_WHAT THIS TASK INVOLVES_
Your answer must be the lines from the start of the records through the line with "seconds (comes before", exactly as written, without the pictures.

Items from a dataset:

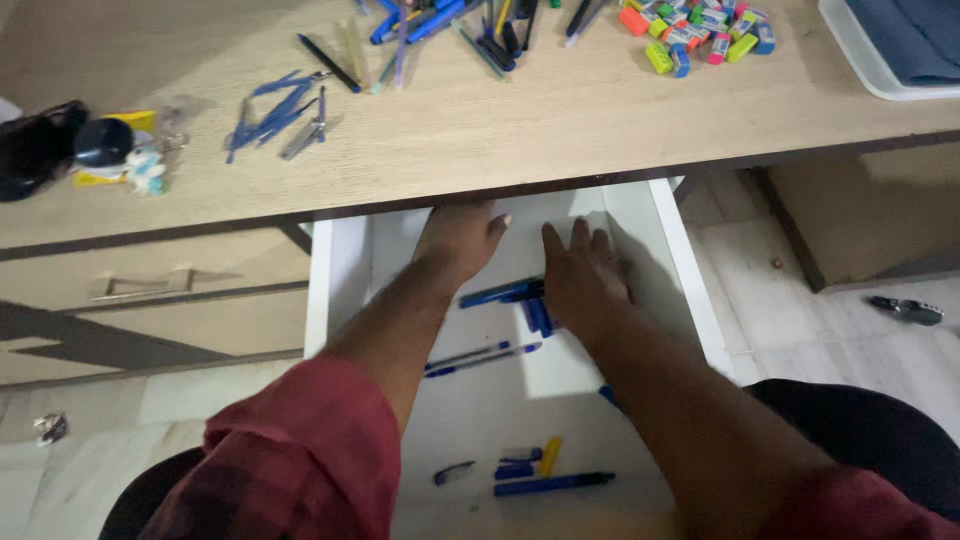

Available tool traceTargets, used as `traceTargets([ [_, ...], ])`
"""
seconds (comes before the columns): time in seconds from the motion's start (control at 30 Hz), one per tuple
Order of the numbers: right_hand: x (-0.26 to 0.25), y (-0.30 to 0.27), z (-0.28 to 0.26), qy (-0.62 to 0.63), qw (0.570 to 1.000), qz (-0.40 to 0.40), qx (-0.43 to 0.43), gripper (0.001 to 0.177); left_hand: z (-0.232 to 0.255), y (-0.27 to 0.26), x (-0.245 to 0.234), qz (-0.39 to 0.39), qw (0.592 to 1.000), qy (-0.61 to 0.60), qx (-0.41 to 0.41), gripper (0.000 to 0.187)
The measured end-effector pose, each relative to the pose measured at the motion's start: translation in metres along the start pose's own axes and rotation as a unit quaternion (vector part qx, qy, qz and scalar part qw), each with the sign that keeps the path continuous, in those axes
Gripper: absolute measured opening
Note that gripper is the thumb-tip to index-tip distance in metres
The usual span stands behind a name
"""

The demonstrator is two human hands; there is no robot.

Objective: The person sits on the floor in front of a desk and transfers pens and highlighters from an open drawer to the desk surface. They pick up items one by one or in small groups and place them on the desk, gradually clearing the drawer.

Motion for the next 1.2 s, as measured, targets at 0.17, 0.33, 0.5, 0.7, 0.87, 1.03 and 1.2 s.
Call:
traceTargets([
  [0.17,0.008,0.010,0.018,0.049,0.996,0.072,0.010,0.087,0.040,0.031,0.047,-0.100,0.993,-0.016,0.055,0.056],
  [0.33,0.013,0.016,0.029,0.058,0.990,0.127,0.017,0.073,0.079,0.052,0.072,-0.123,0.987,-0.061,0.084,0.050],
  [0.5,0.017,0.023,0.031,-0.019,0.987,0.158,-0.024,0.079,0.088,0.030,0.076,-0.145,0.974,0.094,0.146,0.057],
  [0.7,0.010,0.007,0.025,0.018,1.000,0.019,0.011,0.060,0.082,-0.015,0.053,-0.180,0.975,-0.009,0.133,0.065],
  [0.87,0.007,0.003,0.024,0.067,0.998,0.014,-0.016,0.047,0.072,-0.042,0.029,-0.172,0.977,-0.032,0.120,0.073],
  [1.03,0.032,0.012,0.001,0.082,0.989,-0.041,-0.119,0.039,0.055,-0.083,-0.008,-0.261,0.960,-0.103,0.016,0.058],
  [1.2,0.033,0.001,-0.014,0.164,0.972,-0.084,-0.144,0.025,0.032,-0.103,-0.031,-0.193,0.972,-0.113,0.071,0.041],
])
Point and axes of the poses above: each hand's wrist, its own y-axis towards the middle knuckle, its own x-axis out of the palm, z = x × y, the point moved 8 cm from there along y, towards the middle knuckle, and after that the axes turned 11 degrees about -x, right-handed, at the moved point
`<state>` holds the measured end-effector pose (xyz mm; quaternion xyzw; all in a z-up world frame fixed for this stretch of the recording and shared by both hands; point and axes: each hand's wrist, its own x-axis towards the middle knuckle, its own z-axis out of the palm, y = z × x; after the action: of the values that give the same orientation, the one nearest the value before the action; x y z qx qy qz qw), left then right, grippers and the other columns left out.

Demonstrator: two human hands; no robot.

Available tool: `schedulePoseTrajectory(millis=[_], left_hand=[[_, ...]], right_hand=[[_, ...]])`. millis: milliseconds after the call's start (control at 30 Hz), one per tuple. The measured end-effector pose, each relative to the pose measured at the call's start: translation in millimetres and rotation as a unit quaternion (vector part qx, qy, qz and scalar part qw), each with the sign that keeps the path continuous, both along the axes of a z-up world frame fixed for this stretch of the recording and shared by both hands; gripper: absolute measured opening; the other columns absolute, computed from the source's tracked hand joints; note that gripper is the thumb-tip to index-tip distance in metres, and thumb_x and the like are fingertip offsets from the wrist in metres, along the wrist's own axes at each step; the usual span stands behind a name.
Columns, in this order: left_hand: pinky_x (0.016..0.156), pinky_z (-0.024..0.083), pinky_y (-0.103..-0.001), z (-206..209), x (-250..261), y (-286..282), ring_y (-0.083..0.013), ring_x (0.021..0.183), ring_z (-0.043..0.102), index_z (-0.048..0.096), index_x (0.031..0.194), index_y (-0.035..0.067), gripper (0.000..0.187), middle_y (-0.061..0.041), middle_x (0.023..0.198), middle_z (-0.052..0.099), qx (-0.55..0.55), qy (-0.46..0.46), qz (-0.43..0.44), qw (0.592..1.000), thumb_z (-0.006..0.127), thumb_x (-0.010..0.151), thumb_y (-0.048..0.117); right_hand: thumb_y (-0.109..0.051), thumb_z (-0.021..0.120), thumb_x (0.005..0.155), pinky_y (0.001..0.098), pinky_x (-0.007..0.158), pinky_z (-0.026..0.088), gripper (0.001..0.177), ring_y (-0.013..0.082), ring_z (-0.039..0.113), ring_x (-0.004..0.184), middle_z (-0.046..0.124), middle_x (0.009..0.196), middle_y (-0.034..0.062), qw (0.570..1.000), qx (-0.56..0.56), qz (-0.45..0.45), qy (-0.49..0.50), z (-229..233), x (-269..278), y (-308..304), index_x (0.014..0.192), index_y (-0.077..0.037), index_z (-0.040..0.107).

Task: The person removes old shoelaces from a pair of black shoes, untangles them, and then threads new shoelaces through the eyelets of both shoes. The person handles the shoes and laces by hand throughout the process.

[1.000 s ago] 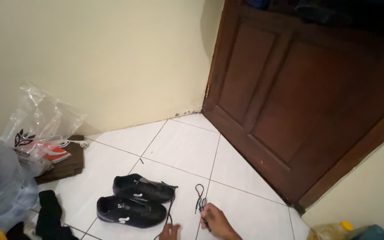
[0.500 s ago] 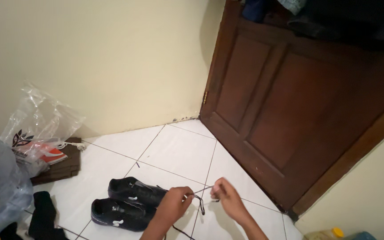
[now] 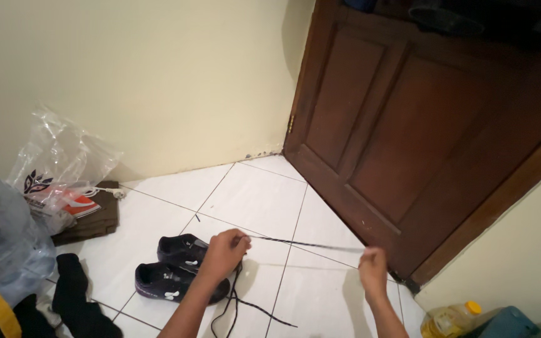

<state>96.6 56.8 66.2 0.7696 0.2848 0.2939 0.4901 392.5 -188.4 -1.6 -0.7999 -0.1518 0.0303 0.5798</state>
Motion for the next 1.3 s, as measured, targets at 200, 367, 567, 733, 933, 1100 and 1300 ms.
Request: schedulePoseTrajectory(millis=[200,367,567,733,933,1100,1300], left_hand=[[0.053,0.049,-0.033,44,37,-33,-0.014,0.059,0.06,0.075,0.092,0.002,0.019,-0.012,0.068,0.068,0.008,-0.052,-0.141,0.989,0.069,0.09,0.02],[0.056,0.05,-0.036,88,70,-53,-0.0234,0.057,0.062,0.076,0.096,0.004,0.013,-0.019,0.069,0.069,0.155,0.024,-0.224,0.962,0.069,0.09,0.013],[0.083,0.055,-0.047,125,84,-15,-0.0371,0.097,0.068,0.069,0.097,0.005,0.023,-0.018,0.1,0.072,0.395,-0.006,-0.21,0.894,0.064,0.076,-0.003],[0.086,0.053,-0.046,127,82,24,-0.0336,0.099,0.067,0.069,0.091,0.008,0.022,-0.014,0.099,0.071,0.56,0.144,-0.229,0.783,0.069,0.071,-0.002],[0.092,0.05,-0.042,138,65,53,-0.0271,0.088,0.07,0.073,0.087,0.011,0.013,-0.009,0.084,0.075,0.587,0.188,-0.21,0.759,0.077,0.075,0.008],[0.079,0.057,-0.04,153,48,72,-0.0271,0.088,0.073,0.077,0.09,0.014,0.01,-0.008,0.087,0.076,0.409,0.213,-0.169,0.871,0.078,0.08,0.014],[0.081,0.057,-0.041,160,24,91,-0.0277,0.09,0.073,0.08,0.09,0.017,0.009,-0.007,0.089,0.076,0.41,0.287,-0.109,0.859,0.078,0.082,0.022]], right_hand=[[-0.023,0.082,0.075,0.0453,0.115,0.03,0.096,0.0284,0.022,0.148,0.024,0.158,0.0079,0.961,-0.099,0.259,0.009,-2,-64,12,0.156,-0.023,0.03],[-0.025,0.063,0.096,0.0416,0.107,0.046,0.048,0.0253,0.057,0.126,0.062,0.132,0.012,0.902,0.049,0.421,0.081,48,-110,74,0.137,-0.005,0.049],[-0.04,0.04,0.106,0.0385,0.081,0.057,0.039,0.017,0.052,0.067,0.044,0.07,0.0006,0.808,0.164,0.497,0.271,71,-135,69,0.104,-0.004,0.054],[-0.045,0.043,0.107,0.0318,0.067,0.047,0.043,0.0144,0.043,0.063,0.041,0.069,0.0007,0.795,0.08,0.525,0.295,61,-141,51,0.104,-0.004,0.057],[-0.043,0.045,0.108,0.0273,0.059,0.038,0.039,0.0115,0.037,0.061,0.036,0.07,-0.003,0.772,0.029,0.542,0.33,40,-135,37,0.105,-0.005,0.057],[-0.041,0.044,0.111,0.0257,0.056,0.033,0.036,0.0096,0.031,0.061,0.033,0.071,-0.0044,0.753,0.007,0.539,0.378,21,-132,29,0.102,-0.007,0.055],[-0.035,0.043,0.112,0.0248,0.055,0.03,0.032,0.0093,0.029,0.061,0.031,0.071,-0.0058,0.748,-0.017,0.535,0.393,3,-128,17,0.1,-0.008,0.056]])
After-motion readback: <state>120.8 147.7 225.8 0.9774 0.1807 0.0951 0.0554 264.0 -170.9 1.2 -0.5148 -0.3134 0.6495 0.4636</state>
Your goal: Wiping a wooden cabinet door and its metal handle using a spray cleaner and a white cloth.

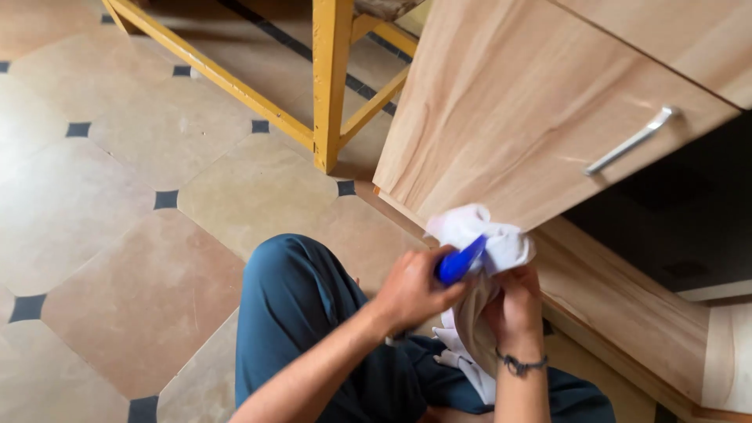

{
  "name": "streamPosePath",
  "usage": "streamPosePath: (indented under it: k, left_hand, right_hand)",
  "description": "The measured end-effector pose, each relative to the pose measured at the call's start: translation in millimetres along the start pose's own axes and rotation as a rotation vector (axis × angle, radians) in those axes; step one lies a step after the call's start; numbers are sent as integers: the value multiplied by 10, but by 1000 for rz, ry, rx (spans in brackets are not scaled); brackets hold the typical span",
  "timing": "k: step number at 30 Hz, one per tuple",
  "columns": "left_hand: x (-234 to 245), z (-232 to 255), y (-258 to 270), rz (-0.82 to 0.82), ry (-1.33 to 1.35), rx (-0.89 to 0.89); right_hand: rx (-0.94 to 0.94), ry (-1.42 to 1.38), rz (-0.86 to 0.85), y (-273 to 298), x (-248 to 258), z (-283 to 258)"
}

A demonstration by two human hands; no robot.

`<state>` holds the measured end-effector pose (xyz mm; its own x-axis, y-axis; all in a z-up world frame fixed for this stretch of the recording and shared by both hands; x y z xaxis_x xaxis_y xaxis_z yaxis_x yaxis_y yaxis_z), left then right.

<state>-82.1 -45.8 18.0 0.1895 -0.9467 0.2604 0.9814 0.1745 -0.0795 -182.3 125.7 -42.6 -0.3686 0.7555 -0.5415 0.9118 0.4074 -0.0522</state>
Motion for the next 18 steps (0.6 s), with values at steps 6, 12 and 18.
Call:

_EXERCISE RESPONSE_
Available tool traceTargets, used as `traceTargets([ [_, ...], ])`
"""
seconds (comes before the columns): time in seconds from the motion's start (control at 30 Hz), one per tuple

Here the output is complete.